• Description of the task: Please transcribe the data that follows, keeping every line exact.

Source information section start

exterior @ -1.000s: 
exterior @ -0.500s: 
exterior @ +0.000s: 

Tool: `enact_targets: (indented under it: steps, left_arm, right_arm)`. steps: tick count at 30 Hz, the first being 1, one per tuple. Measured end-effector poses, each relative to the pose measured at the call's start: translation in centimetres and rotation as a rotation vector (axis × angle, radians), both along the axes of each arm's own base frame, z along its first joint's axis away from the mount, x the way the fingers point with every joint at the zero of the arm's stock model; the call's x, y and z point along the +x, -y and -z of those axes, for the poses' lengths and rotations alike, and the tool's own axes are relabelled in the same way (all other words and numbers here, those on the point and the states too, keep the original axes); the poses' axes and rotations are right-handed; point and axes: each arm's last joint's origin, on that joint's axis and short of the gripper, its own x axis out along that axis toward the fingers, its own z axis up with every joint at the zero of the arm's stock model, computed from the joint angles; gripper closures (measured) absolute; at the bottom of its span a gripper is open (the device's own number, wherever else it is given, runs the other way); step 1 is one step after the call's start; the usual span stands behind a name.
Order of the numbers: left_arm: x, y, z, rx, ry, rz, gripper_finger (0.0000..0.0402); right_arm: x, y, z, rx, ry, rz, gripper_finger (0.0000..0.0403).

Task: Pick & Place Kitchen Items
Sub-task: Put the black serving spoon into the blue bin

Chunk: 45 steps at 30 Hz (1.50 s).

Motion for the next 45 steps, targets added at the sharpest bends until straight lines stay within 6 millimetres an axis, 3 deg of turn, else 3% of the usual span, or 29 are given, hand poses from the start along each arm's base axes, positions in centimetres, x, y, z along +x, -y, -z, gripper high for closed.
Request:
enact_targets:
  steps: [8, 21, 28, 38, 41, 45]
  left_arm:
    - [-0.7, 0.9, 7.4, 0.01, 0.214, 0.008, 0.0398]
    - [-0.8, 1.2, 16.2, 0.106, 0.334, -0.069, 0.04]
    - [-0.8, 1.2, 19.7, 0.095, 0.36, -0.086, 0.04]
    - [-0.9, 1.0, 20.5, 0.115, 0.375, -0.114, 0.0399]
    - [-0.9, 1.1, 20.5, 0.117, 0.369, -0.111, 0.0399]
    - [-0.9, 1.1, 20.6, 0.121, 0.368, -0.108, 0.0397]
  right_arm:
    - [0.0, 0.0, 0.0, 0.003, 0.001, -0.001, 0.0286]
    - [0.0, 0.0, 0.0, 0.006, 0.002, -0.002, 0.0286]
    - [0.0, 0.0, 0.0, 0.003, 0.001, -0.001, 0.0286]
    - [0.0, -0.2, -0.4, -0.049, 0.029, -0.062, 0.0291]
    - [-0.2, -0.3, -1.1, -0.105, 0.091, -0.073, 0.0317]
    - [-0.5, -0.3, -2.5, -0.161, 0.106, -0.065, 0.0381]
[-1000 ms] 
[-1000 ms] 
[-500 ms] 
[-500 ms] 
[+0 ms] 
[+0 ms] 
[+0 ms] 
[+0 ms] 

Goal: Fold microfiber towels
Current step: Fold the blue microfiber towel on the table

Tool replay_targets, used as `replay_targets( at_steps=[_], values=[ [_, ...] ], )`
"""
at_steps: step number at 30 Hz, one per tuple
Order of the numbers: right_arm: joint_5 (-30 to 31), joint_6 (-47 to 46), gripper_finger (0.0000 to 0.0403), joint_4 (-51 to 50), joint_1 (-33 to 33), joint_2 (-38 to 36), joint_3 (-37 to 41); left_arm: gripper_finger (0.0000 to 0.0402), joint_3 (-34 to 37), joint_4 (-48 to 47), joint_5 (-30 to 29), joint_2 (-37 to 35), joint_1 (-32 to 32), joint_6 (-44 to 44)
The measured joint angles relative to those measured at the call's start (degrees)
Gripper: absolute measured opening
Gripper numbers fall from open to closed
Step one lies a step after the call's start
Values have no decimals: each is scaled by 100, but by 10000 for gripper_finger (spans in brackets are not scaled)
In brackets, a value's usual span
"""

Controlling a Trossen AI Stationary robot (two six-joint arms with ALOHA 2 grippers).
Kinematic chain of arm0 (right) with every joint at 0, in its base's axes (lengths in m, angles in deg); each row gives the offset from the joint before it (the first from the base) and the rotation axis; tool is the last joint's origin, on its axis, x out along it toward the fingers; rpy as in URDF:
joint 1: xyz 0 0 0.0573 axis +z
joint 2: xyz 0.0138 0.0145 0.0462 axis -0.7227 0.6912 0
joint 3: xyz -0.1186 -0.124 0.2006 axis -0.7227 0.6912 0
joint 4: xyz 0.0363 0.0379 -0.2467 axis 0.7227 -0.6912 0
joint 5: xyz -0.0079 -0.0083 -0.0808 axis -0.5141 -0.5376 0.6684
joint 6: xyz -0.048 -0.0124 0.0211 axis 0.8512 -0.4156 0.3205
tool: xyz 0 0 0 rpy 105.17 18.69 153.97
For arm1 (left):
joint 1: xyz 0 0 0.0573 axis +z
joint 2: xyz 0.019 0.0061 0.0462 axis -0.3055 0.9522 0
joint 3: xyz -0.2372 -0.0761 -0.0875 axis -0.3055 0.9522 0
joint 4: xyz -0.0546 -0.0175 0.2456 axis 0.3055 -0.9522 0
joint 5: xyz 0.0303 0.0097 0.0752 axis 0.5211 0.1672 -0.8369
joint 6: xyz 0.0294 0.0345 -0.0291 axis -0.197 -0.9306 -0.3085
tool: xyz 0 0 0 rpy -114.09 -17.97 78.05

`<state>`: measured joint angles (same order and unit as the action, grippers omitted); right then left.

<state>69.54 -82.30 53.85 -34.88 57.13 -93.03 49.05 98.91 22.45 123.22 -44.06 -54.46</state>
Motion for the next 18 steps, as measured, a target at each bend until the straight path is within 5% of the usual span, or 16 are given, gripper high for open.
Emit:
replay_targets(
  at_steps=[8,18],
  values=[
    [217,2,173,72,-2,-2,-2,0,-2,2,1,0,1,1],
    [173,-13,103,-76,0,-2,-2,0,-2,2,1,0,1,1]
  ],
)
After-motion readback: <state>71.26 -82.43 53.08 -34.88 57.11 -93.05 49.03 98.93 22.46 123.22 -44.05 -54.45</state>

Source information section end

• Answer area:
exterior @ -1.000s: 
exterior @ -0.500s: 
exterior @ +0.000s: 

Tool: `enact_targets: (indented under it: steps, left_arm, right_arm)`. steps: tick count at 30 Hz, the first being 1, one per tuple. Measured end-effector poses, each relative to the pose measured at the call's start: translation in centimetres and rotation as a rotation vector (axis × angle, radians), both along the axes of each arm's own base frame, z along its first joint's axis away from the mount, x the way the fingers point with every joint at the zero of the arm's stock model; the call's x, y and z point along the +x, -y and -z of those axes, for the poses' lengths and rotations alike, and the tool's own axes are relabelled in the same way (all other words and numbers here, those on the point and the states too, keep the original axes); the poses' axes and rotations are right-handed; point and axes: each arm's last joint's origin, on that joint's axis and short of the gripper, its own x axis out along that axis toward the fingers, its own z axis up with every joint at the zero of the arm's stock model, computed from the joint angles; gripper closures (measured) absolute; at the bottom of its span a gripper is open (the device's own number, wherever else it is given, runs the other way); step 1 is one step after the call's start; the usual span stands behind a name.
Order of the numbers: left_arm: x, y, z, rx, ry, rz, gripper_finger (0.0000..0.0402); right_arm: x, y, z, rx, ry, rz, gripper_finger (0.0000..0.0403).

Task: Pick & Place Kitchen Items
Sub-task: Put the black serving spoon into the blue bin

Chunk: 45 steps at 30 Hz (1.50 s).

Motion for the next 45 steps, targets added at the sharpest bends until straight lines stay within 6 millimetres an axis, 3 deg of turn, else 3% of the usual span, or 29 are given, hand poses from the start along each arm's base axes, positions in centimetres, x, y, z along +x, -y, -z, gripper high for closed.
Request:
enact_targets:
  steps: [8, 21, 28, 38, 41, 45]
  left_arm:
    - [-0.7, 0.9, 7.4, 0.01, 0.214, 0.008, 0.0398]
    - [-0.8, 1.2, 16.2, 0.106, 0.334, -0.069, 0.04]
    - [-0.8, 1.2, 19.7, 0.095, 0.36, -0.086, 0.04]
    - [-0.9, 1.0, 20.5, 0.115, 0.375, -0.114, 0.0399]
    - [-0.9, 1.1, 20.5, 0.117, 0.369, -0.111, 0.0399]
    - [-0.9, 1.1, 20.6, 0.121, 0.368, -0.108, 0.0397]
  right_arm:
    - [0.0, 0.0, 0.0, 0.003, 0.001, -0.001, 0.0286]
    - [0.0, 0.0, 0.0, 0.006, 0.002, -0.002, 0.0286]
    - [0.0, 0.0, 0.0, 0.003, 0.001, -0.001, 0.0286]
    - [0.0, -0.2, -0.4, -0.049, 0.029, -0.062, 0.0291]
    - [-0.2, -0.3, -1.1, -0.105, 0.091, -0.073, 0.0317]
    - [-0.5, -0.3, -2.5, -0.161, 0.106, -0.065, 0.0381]
[-1000 ms] 
[-1000 ms] 
[-500 ms] 
[-500 ms] 
[+0 ms] 
[+0 ms] 
[+0 ms] 
[+0 ms] 

Goal: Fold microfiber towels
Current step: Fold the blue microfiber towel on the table

Tool replay_targets, used as `replay_targets( at_steps=[_], values=[ [_, ...] ], )`
"""
at_steps: step number at 30 Hz, one per tuple
Order of the numbers: right_arm: joint_5 (-30 to 31), joint_6 (-47 to 46), gripper_finger (0.0000 to 0.0403), joint_4 (-51 to 50), joint_1 (-33 to 33), joint_2 (-38 to 36), joint_3 (-37 to 41); left_arm: gripper_finger (0.0000 to 0.0402), joint_3 (-34 to 37), joint_4 (-48 to 47), joint_5 (-30 to 29), joint_2 (-37 to 35), joint_1 (-32 to 32), joint_6 (-44 to 44)
The measured joint angles relative to those measured at the call's start (degrees)
Gripper: absolute measured opening
Gripper numbers fall from open to closed
Step one lies a step after the call's start
Values have no decimals: each is scaled by 100, but by 10000 for gripper_finger (spans in brackets are not scaled)
In brackets, a value's usual span
"""

Controlling a Trossen AI Stationary robot (two six-joint arms with ALOHA 2 grippers).
Kinematic chain of arm0 (right) with every joint at 0, in its base's axes (lengths in m, angles in deg); each row gives the offset from the joint before it (the first from the base) and the rotation axis; tool is the last joint's origin, on its axis, x out along it toward the fingers; rpy as in URDF:
joint 1: xyz 0 0 0.0573 axis +z
joint 2: xyz 0.0138 0.0145 0.0462 axis -0.7227 0.6912 0
joint 3: xyz -0.1186 -0.124 0.2006 axis -0.7227 0.6912 0
joint 4: xyz 0.0363 0.0379 -0.2467 axis 0.7227 -0.6912 0
joint 5: xyz -0.0079 -0.0083 -0.0808 axis -0.5141 -0.5376 0.6684
joint 6: xyz -0.048 -0.0124 0.0211 axis 0.8512 -0.4156 0.3205
tool: xyz 0 0 0 rpy 105.17 18.69 153.97
For arm1 (left):
joint 1: xyz 0 0 0.0573 axis +z
joint 2: xyz 0.019 0.0061 0.0462 axis -0.3055 0.9522 0
joint 3: xyz -0.2372 -0.0761 -0.0875 axis -0.3055 0.9522 0
joint 4: xyz -0.0546 -0.0175 0.2456 axis 0.3055 -0.9522 0
joint 5: xyz 0.0303 0.0097 0.0752 axis 0.5211 0.1672 -0.8369
joint 6: xyz 0.0294 0.0345 -0.0291 axis -0.197 -0.9306 -0.3085
tool: xyz 0 0 0 rpy -114.09 -17.97 78.05

`<state>`: measured joint angles (same order and unit as the action, grippers omitted); right then left.

<state>69.54 -82.30 53.85 -34.88 57.13 -93.03 49.05 98.91 22.45 123.22 -44.06 -54.46</state>
Motion for the next 18 steps, as measured, a target at each bend until the straight path is within 5% of the usual span, or 16 are given, gripper high for open.
Emit:
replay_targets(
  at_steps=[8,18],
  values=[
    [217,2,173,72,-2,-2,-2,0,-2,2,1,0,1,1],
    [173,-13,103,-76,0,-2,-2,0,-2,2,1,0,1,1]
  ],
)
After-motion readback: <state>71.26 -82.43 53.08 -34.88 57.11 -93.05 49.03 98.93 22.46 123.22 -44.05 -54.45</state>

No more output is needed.